*** Opening Data extracts ***

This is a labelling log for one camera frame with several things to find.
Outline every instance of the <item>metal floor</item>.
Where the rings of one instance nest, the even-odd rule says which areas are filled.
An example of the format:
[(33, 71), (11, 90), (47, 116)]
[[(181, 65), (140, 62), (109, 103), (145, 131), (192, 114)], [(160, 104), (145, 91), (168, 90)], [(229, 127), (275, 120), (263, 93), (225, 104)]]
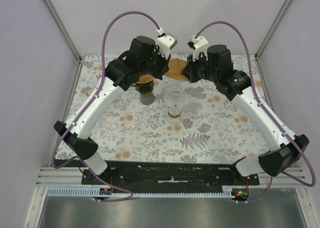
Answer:
[[(250, 190), (252, 198), (263, 190)], [(47, 196), (38, 228), (307, 228), (295, 189), (273, 189), (258, 202), (220, 198), (136, 198), (98, 203)]]

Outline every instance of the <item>table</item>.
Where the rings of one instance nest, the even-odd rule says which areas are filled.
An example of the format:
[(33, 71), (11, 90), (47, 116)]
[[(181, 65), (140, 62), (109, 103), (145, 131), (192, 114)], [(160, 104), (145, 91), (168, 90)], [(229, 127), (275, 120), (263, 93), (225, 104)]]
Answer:
[[(108, 64), (118, 57), (105, 56)], [(187, 59), (187, 55), (172, 55)], [(247, 58), (233, 55), (234, 68), (248, 73)], [(264, 94), (254, 56), (251, 56), (255, 85)], [(69, 115), (88, 98), (86, 92), (101, 77), (102, 57), (89, 54), (74, 93)], [(140, 162), (183, 162), (229, 164), (243, 156), (266, 152), (265, 141), (247, 116), (221, 95), (213, 83), (201, 80), (190, 84), (165, 77), (154, 81), (156, 101), (145, 106), (134, 87), (117, 99), (92, 130), (91, 138), (98, 143), (104, 160)], [(166, 122), (164, 95), (172, 87), (180, 87), (190, 96), (181, 124)], [(56, 159), (69, 159), (75, 154), (61, 144)]]

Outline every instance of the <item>glass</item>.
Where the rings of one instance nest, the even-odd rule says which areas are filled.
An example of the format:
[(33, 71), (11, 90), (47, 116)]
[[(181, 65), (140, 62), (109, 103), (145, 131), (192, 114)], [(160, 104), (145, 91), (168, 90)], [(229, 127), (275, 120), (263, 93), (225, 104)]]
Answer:
[(184, 116), (184, 107), (188, 103), (188, 94), (179, 88), (168, 90), (164, 95), (164, 102), (167, 105), (167, 122), (170, 125), (178, 125)]

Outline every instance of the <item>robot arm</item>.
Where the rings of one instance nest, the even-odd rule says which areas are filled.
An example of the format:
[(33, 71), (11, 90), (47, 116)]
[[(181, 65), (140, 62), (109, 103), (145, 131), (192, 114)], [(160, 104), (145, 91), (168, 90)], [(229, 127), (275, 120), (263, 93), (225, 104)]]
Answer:
[[(194, 52), (188, 56), (187, 65), (181, 73), (188, 77), (191, 83), (201, 79), (214, 82), (217, 90), (249, 117), (269, 149), (268, 152), (259, 156), (246, 157), (236, 161), (234, 163), (236, 171), (243, 177), (259, 173), (267, 173), (275, 177), (296, 162), (301, 155), (285, 137), (285, 134), (294, 137), (294, 141), (302, 151), (309, 144), (308, 138), (304, 134), (298, 136), (290, 130), (263, 99), (258, 103), (253, 91), (255, 88), (251, 86), (248, 75), (243, 71), (233, 69), (231, 53), (227, 47), (225, 45), (208, 47), (207, 40), (202, 36), (197, 39), (193, 37), (188, 45), (194, 49)], [(261, 104), (283, 126), (285, 133), (279, 130), (266, 111), (262, 109)]]
[[(92, 92), (66, 122), (57, 121), (54, 125), (54, 129), (61, 136), (70, 125), (73, 125), (64, 141), (97, 175), (108, 167), (98, 152), (98, 144), (90, 138), (97, 121), (117, 98), (139, 81), (141, 76), (152, 75), (162, 80), (164, 73), (169, 69), (170, 51), (177, 44), (177, 38), (169, 33), (165, 34), (162, 28), (157, 32), (156, 41), (145, 36), (134, 38), (130, 49), (112, 60), (106, 67), (106, 77), (102, 77), (104, 83), (99, 94)], [(93, 96), (95, 96), (94, 101), (74, 123), (74, 117), (84, 109)]]

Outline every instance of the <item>wooden disc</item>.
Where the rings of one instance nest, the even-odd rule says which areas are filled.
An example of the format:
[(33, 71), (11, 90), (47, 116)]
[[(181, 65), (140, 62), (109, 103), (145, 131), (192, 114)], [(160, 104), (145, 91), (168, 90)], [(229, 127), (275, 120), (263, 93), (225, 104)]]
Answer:
[(164, 75), (174, 80), (186, 81), (189, 79), (181, 74), (181, 71), (186, 67), (187, 62), (183, 59), (175, 58), (169, 61), (169, 71)]
[(143, 76), (140, 76), (140, 79), (139, 81), (137, 82), (137, 84), (145, 84), (145, 83), (149, 83), (149, 82), (152, 82), (155, 78), (150, 75), (150, 74), (147, 74), (147, 75), (143, 75)]

*** Closing Data extracts ***

The lines holding the word "item" are the answer. Find them in the entries and copy them.

- Answer space:
Outline every instance of the <item>metal floor</item>.
Outline every instance of the <item>table</item>.
Outline every instance of the <item>glass</item>.
Outline every instance of the <item>robot arm</item>.
Outline every instance of the <item>wooden disc</item>.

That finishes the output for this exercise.